The Great War started a hundred years ago. What is the link between your story in Silver Light and that war?
My story is mostly set in the First World War trenches and, particularly, in No Man’s Land. I studiously researched the story – more on that later.
What concerns did you have when it came to writing your story, how you planned to cover the subject matter? Were you worried that the anthology might have become too much like a regular “horror” book?
My concern was to have a believable underpinning layer of the horror of combat and thus ground the story in historical realism. It’s the First World War, millions died and suffered horribly and there’s no escaping or disguising that fact. However, one must also make an imaginative leap – and I believe that my story does that – otherwise one is simply regurgitating Wilfred Owen, Robert Graves, et al.
As for the anthology becoming too much of a regular horror book, that’s really the editor’s and the publisher’s concern in this instance, not a worry for an individual contributing author. I have been to a few events this year marking the commemoration of the outbreak of World War One and, simply and selfishly, it was my wish and intention to place my story in this Great War themed anthology as my own statement regarding the conflict.
When writing stories what’s your usual arena (SF, fantasy, historical, etc)? Did writing (your story) for Silver Light create difficulties because of the change to the war genre?
My usual arena is Slipstream, which is a descendant of Magic Realism and New Wave Science Fiction. My story is Slipstream with a First World War setting. My story “Somme-Nambula” already existed and all I did was tweak it very slightly when submitting it – spotting one long-standing misspelling in the process, thankfully.
What’s your preferred choice of reading matter? And do you rather go for novels or short stories?
It took me a few years of my reading life to accept that my preferred reading and writing matter is short fiction. I suppose all those years devouring J. G. Ballard should have given me a clue earlier. These days, I love a good themed anthology – either reading it or editing it. There are so many writers that I would like to name check whose work I admire but here are a few: Nina Allan, Brian Aldiss, J. G. Ballard, Kurt Vonnegut, Joel Lane, Doug Thompson, Ralph Robert Moore, Andrew Hook, Megan Kerr … sorry to all those I haven’t listed, I do appreciate all of you.
Which writer would you invite to dinner, and why?
I have met many of my idols. Some of the writers – alive or dead – that I particularly admire might make interesting but also rather awkward dinner guests with their culinary, beverage and illicit drugs tastes. (I’m thinking prime era William Burroughs, for instance). If I were allowed to bombard them with queries about editing, I would perhaps invite Michael Moorcock or Harlan Ellison or Judith Merril. But if I have to just invite one person, I would choose the late Robert Calvert – poet, singer, songwriter, playwright, novelist, best known for his association with Hawkwind. He remains my touchstone and a major influence on everything I do.
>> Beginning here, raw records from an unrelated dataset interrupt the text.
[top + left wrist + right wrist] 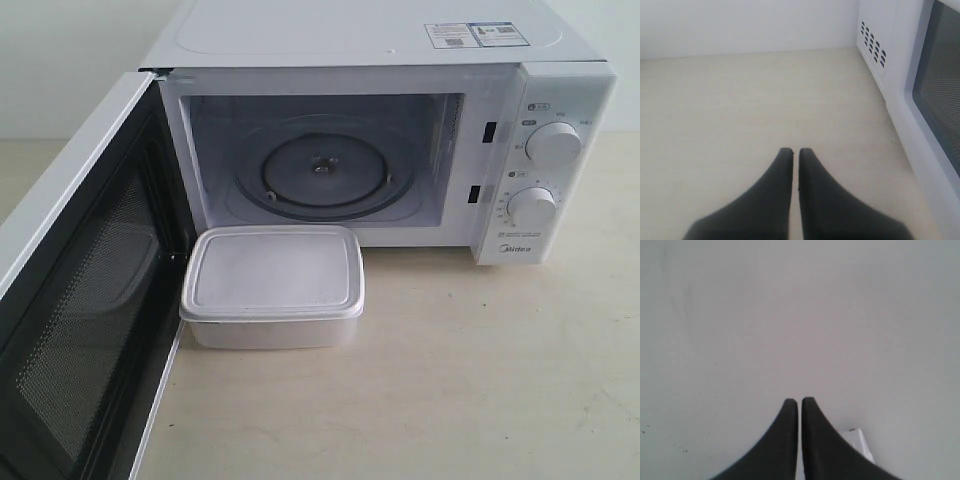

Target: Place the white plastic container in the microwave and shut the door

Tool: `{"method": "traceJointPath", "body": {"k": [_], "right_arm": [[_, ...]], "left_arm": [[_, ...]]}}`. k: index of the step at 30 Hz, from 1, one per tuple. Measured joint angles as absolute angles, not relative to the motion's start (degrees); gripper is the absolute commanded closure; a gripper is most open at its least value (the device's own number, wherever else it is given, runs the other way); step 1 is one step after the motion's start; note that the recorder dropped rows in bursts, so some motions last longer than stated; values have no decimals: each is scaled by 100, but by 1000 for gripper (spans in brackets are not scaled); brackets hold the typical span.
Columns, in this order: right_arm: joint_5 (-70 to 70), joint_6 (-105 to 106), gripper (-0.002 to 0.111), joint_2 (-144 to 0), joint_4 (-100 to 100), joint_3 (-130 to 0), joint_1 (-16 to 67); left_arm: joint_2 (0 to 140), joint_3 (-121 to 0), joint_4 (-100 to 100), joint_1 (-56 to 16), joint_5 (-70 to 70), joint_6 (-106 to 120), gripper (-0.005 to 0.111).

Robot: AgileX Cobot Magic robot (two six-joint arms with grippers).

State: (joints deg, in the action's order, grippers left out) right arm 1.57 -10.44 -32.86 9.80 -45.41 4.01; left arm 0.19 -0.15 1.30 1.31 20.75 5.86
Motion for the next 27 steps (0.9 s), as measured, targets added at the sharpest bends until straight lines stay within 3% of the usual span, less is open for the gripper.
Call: {"method": "traceJointPath", "body": {"k": [10, 16, 27], "right_arm": [[0, -1208, 108, -4533, 718, -4494, 779], [-1131, -1806, 108, -4787, -288, -3759, 1933], [-3461, -4445, 108, -5890, -211, -2494, 3845]], "left_arm": [[19, -15, 130, 131, 2075, 586, 102], [19, -15, 130, 131, 2075, 586, 102], [19, -15, 130, 131, 2075, 586, 102]]}}
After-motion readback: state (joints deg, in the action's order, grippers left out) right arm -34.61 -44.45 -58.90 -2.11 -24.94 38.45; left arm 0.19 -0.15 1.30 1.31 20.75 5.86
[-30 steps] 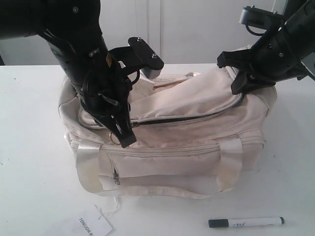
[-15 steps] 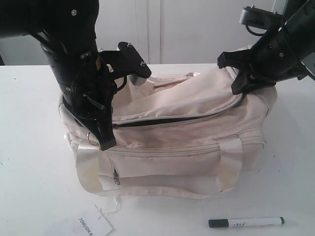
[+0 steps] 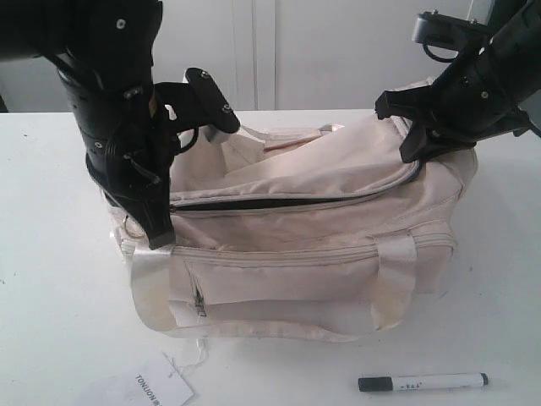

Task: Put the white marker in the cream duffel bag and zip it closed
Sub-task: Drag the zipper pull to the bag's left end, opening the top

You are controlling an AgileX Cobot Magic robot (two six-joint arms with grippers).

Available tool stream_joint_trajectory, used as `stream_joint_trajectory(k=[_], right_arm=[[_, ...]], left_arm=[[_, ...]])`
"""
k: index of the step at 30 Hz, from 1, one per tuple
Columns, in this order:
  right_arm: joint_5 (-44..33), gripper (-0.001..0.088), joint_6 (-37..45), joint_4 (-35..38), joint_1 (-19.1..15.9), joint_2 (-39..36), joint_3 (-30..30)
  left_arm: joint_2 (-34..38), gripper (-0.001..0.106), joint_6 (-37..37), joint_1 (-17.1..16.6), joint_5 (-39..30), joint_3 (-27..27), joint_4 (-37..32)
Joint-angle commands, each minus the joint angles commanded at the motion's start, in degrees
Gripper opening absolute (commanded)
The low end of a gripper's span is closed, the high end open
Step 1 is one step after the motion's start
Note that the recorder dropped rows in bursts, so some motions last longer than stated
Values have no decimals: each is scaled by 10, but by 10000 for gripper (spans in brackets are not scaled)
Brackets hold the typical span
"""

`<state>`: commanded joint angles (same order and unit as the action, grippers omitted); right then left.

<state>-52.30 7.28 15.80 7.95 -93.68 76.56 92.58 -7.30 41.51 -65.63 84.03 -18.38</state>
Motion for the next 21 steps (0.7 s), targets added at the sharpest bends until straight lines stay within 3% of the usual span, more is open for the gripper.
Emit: stream_joint_trajectory(k=[5, 10, 17, 21], right_arm=[[1, 0, 1, 0, 0, 0, 0], [1, 0, 1, -4, 0, 0, 0], [1, 0, 1, -14, 0, 0, 0], [1, 0, 1, -14, 0, 0, 0]], left_arm=[[0, 0, -56, -61, 5, 0, 95], [0, 0, -70, -105, 5, 0, 108], [0, 0, -80, -151, 5, 0, 124], [0, 0, -84, -158, 5, 0, 143]])
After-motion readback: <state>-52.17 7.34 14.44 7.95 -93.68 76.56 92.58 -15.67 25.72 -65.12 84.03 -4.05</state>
What other question should I have asked?
The question that you should have posed is: How much research did the writer undertake? I conducted a lot of research for my story “Somme-Nambula”, gobbling up tomes such as Goodbye To All That, All Quiet on the Western Front, historical books, and, of course, the poetry of Wilfred Owen, Siegfried Sassoon and so forth. A particularly huge influence was Richard Attenborough’s film of Oh! What A Lovely War. I remember seeing this as a kid and the scene that remained with me forever is Brother Bertie singing “Goodbyee” whilst riding a toy train on Brighton Pier. Anyone who’s read my story will detect the influence.
I should note that my story is not brand new so this research took place many years back. “Somme-Nambula” previously featured in an issue of The Third Alternative but the editor Andy Cox moved parts into side bars and generally re-sequencing the novelette. Fortunately, I was able to republish the story in its correct form in my collection Somnambulists (Elastic Press, 2004) and I’m thrilled to bring it to a new audience in Kneeling in the Silver Light.
Anything exciting happening on your literary horizon?
Absolutely loads. My debut poetry collection Dreaming Spheres: Poems of the Solar System written in collaboration with Sarah Doyle was published by PS Publishing and was launched at FantasyCon earlier this year.
I am currently guest editing an issue of the online magazine Sein und Werden with the theme “The Restless Consumer”.
Next year (2015) will see my latest anthology Sensorama: Stories of the Senses appear from Eibonvale Press. Plus on 1st March 2015, I will be opening for submissions for a new anthology Creeping Crawlers, which I’m doing for David Sutton’s Shadow Press. Those are just the tip of the iceberg.